He states quite clearly that the only cure for inflation is to reduce the rate at which the money supply increases this theory is known as MONETARISM.

eg if the money supply was growing at 20 % per year it should be reduced to a 10% per year growth and then a 5 % per year growth,

he admits there are side effects of this policy such as reduced growth/output and higher unemployment and even a period of STAGFLATION (increasing unemployment and persisting inflation ) while the economy adjusts. The period of STAGFLATION is to be expected as unemployment will go up before inflation comes down (due to the time lag effect) so there is an overlapping period where they appear to be moving in contradictory directions.
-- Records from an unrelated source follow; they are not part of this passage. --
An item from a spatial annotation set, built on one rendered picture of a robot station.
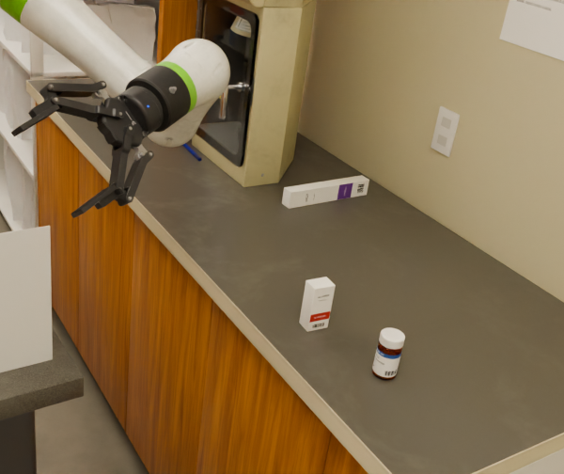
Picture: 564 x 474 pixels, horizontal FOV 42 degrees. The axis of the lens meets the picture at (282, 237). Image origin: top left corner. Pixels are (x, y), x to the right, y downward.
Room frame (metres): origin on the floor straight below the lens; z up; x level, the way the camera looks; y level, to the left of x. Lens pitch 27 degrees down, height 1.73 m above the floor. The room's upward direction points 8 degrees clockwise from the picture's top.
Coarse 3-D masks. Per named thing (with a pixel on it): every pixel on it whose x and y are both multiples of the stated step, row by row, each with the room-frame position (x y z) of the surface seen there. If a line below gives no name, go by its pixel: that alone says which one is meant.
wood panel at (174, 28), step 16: (160, 0) 2.07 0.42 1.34; (176, 0) 2.07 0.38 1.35; (192, 0) 2.10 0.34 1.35; (160, 16) 2.06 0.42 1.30; (176, 16) 2.07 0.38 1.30; (192, 16) 2.10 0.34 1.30; (160, 32) 2.06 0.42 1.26; (176, 32) 2.07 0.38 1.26; (192, 32) 2.10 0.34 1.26; (160, 48) 2.05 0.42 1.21
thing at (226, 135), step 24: (216, 0) 1.97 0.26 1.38; (216, 24) 1.96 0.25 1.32; (240, 24) 1.86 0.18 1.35; (240, 48) 1.85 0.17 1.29; (240, 72) 1.84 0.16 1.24; (240, 96) 1.83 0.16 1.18; (216, 120) 1.92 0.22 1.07; (240, 120) 1.82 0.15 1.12; (216, 144) 1.91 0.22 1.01; (240, 144) 1.81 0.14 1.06
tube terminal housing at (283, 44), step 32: (288, 0) 1.84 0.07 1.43; (288, 32) 1.84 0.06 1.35; (256, 64) 1.80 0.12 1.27; (288, 64) 1.85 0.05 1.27; (256, 96) 1.80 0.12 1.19; (288, 96) 1.86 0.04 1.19; (256, 128) 1.81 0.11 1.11; (288, 128) 1.90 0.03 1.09; (224, 160) 1.89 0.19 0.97; (256, 160) 1.82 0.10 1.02; (288, 160) 1.97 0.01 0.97
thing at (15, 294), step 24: (0, 240) 0.93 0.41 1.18; (24, 240) 0.95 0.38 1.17; (48, 240) 0.97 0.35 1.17; (0, 264) 0.93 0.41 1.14; (24, 264) 0.95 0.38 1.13; (48, 264) 0.97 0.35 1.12; (0, 288) 0.93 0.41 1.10; (24, 288) 0.95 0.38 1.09; (48, 288) 0.97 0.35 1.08; (0, 312) 0.93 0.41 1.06; (24, 312) 0.95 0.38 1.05; (48, 312) 0.97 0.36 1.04; (0, 336) 0.93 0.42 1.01; (24, 336) 0.95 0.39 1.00; (48, 336) 0.97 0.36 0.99; (0, 360) 0.92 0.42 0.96; (24, 360) 0.95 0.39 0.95
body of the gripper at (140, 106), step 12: (120, 96) 1.07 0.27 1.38; (132, 96) 1.07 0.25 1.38; (144, 96) 1.07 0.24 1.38; (120, 108) 1.06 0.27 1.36; (132, 108) 1.06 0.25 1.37; (144, 108) 1.06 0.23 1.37; (156, 108) 1.08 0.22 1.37; (108, 120) 1.03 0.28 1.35; (120, 120) 1.04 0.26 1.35; (132, 120) 1.06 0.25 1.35; (144, 120) 1.06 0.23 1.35; (156, 120) 1.07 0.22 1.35; (108, 132) 1.02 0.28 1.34; (120, 132) 1.03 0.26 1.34; (144, 132) 1.07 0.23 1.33; (120, 144) 1.02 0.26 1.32; (132, 144) 1.04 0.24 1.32
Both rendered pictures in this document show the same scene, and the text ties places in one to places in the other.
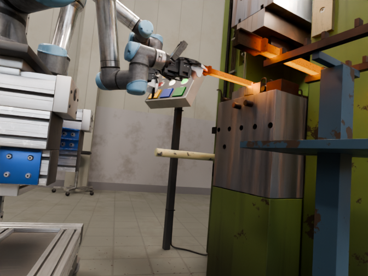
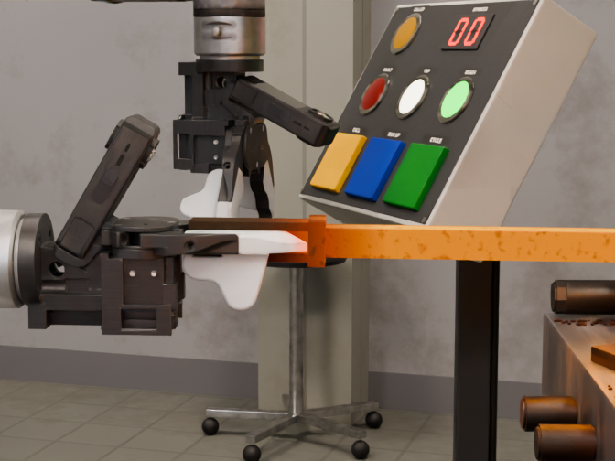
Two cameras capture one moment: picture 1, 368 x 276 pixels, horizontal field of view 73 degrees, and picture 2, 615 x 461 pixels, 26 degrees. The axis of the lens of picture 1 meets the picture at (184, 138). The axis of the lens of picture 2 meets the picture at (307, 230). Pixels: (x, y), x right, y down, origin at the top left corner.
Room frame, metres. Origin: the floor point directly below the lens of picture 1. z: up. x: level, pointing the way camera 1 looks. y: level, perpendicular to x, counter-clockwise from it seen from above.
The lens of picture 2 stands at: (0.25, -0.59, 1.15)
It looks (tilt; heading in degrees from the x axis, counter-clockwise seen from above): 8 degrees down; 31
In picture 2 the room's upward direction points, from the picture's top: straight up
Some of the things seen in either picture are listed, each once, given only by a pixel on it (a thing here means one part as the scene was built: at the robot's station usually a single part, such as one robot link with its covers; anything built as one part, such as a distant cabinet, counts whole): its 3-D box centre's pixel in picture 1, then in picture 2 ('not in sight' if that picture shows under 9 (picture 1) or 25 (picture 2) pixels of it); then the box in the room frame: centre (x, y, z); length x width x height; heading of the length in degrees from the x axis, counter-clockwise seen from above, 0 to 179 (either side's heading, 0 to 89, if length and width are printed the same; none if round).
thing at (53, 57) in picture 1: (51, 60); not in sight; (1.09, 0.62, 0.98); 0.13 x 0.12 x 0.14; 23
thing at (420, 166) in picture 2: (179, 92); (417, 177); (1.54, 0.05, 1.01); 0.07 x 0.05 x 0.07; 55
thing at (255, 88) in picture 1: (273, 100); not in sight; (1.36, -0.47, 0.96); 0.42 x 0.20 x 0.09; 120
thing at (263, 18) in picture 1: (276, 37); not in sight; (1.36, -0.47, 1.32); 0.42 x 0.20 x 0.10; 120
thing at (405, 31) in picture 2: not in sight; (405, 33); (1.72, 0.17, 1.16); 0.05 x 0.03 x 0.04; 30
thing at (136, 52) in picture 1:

This has baffled many economic commentators.

He says policies should be put in place to mitigate the effects of curing inflation (he doesnt advocate welfare which is hardly surprising giving his neo-Darwinian political stance).

clearly this is 100 % on the money as that is what the MPC have been trying to do for the last year - reduce the rate of increase of the money supply.

Note that Friedman does not say that the money supply should be CUT only that it should grow more slowly to cure inflation.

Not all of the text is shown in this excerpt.